Zhang Chun-Ting, Zhang Ren
Department of Physics, Tianjin University, Tianjin 300072, China.
Comput Biol Chem. 2004 Apr;28(2):149-53. doi: 10.1016/j.compbiolchem.2004.02.002.
Let a, c, g and t denote the occurrence frequencies of A, C, G and T, respectively, in a genome. We calculated the statistical quantity S = a2 + c2 + g2 + t2 for each of 809 genomes (11 archaea, 42 bacteria, 3 eukaryota, 90 phages, 36 viroids and 627 viruses) and 236 plasmids. We found that S < 1/3 is strictly valid for almost all of the above genomes or plasmids. As a direct deduction of the above observation, it is shown that (i) the statistical quantity S is a kind of genome order index, which is negatively correlated with the Shannon H function; (ii) S < 1/3 suggests that a minimal value of the Shannon H function is required for each genome; (iii) S defined above would be a new biological statistical quantity, useful to describe the composition features of genomes; (iv) By jointly considering the Chargaff Parity Rule 2, it is shown that the genomic G + C content should be in between 0.211 and 0.789.

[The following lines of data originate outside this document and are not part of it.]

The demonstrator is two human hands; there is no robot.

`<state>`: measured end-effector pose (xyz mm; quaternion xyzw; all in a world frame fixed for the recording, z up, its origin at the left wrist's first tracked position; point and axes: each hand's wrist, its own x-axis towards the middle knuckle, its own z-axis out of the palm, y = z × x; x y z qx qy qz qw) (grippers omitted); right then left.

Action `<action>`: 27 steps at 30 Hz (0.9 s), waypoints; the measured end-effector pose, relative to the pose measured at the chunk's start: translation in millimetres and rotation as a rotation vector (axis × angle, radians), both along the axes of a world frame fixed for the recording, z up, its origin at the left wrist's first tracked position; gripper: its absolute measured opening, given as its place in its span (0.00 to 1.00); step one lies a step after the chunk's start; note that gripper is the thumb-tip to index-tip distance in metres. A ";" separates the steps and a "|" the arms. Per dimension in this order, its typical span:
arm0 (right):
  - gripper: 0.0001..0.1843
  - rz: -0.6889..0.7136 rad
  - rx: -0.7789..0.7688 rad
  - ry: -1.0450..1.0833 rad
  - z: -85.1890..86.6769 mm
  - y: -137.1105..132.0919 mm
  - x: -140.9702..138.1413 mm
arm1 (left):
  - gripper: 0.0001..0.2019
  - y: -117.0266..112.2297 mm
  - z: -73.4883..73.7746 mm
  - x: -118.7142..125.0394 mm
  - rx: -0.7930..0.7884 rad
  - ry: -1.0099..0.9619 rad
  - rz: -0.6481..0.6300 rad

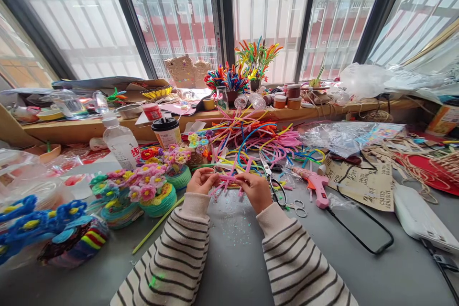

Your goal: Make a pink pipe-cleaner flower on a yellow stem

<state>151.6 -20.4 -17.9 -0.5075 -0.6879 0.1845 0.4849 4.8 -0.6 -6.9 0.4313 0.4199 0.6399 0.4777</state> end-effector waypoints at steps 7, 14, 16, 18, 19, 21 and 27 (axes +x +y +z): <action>0.09 0.073 -0.037 0.192 -2.6 -0.2 -3.3 | 0.25 -4.6 3.1 7.9 -0.051 -0.062 -0.092; 0.11 0.150 -0.095 0.243 -0.8 -2.0 -8.4 | 0.12 -7.8 3.7 9.6 -0.073 -0.061 -0.146; 0.11 0.136 -0.099 0.202 -0.5 -1.8 -8.4 | 0.12 -7.0 3.7 8.5 -0.065 -0.065 -0.124; 0.10 0.121 -0.087 0.159 -1.2 -1.4 -8.1 | 0.12 -6.3 3.6 8.2 -0.058 -0.061 -0.115; 0.10 0.116 -0.076 0.135 -1.7 -1.1 -8.1 | 0.12 -6.1 3.5 8.3 -0.055 -0.057 -0.114; 0.10 0.110 -0.048 0.084 -2.8 -1.1 -8.4 | 0.13 -6.1 3.2 9.0 -0.050 -0.044 -0.118; 0.11 0.112 -0.041 0.014 -0.9 -3.4 -9.9 | 0.12 -6.7 2.7 8.0 -0.012 0.069 -0.078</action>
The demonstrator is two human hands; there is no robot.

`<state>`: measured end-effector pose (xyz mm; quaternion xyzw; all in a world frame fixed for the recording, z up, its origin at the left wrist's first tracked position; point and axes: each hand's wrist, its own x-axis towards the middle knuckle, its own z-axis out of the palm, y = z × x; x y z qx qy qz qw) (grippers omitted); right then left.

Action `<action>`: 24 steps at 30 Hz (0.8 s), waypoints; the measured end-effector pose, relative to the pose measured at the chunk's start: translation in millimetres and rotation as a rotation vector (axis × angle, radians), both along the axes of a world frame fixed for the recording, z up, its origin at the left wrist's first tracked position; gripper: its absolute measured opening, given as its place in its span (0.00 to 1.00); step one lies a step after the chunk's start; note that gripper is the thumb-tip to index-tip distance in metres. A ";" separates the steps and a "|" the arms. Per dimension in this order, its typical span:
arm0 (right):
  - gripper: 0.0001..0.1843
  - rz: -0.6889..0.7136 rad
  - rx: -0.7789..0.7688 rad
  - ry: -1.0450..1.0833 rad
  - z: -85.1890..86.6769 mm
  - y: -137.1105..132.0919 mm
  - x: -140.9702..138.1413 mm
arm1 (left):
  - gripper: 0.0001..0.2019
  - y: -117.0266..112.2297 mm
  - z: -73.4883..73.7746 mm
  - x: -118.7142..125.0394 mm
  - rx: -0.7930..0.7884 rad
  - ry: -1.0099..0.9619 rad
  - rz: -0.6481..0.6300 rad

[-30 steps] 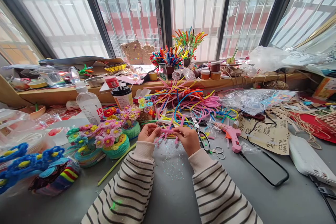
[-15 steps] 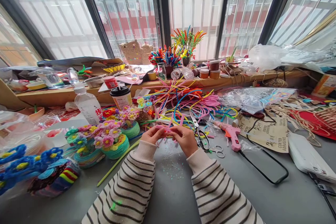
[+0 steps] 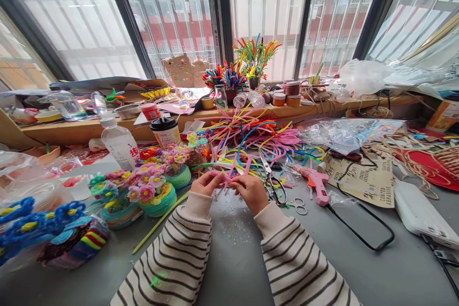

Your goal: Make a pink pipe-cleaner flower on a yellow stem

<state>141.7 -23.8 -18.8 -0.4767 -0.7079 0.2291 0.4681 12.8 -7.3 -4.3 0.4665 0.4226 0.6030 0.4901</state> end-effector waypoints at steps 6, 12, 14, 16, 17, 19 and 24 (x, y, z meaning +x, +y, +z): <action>0.15 -0.298 0.021 -0.248 -1.5 5.5 10.5 | 0.14 5.8 -2.8 -6.6 -0.004 -0.079 0.116; 0.16 -0.428 -0.162 -0.461 -9.6 8.9 10.4 | 0.15 9.8 -8.1 -7.2 0.024 -0.130 0.071; 0.16 -0.406 -0.154 -0.475 -10.0 8.3 7.8 | 0.15 9.8 -8.7 -6.4 0.018 -0.122 0.055; 0.16 -0.389 -0.145 -0.471 -10.2 7.9 6.3 | 0.14 9.7 -8.7 -5.6 0.013 -0.115 0.048; 0.16 -0.387 -0.149 -0.463 -10.6 8.0 6.1 | 0.14 9.6 -8.6 -5.4 0.016 -0.110 0.049; 0.16 -0.388 -0.158 -0.431 -12.1 9.0 6.6 | 0.13 9.4 -8.4 -6.3 0.027 -0.075 0.068; 0.14 -0.403 -0.153 -0.231 -15.9 13.4 8.6 | 0.11 8.5 -8.5 -13.0 0.003 0.107 0.147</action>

令a、c、g和t分别表示基因组中A、C、G和T的出现频率。我们计算了809个基因组(11个古细菌、42个细菌、3个真核生物、90个噬菌体、36个类病毒和627个病毒)以及236个质粒中每个的统计量S = a² + c² + g² + t²。我们发现,对于几乎所有上述基因组或质粒,S < 1/3严格成立。作为上述观察结果的直接推论,表明:(i) 统计量S是一种基因组有序指数,与香农H函数呈负相关;(ii) S < 1/3表明每个基因组需要香农H函数的一个最小值;(iii) 上述定义的S将是一个新的生物学统计量,有助于描述基因组的组成特征;(iv) 通过联合考虑查加夫第二奇偶规则,表明基因组的G + C含量应在0.211和0.789之间。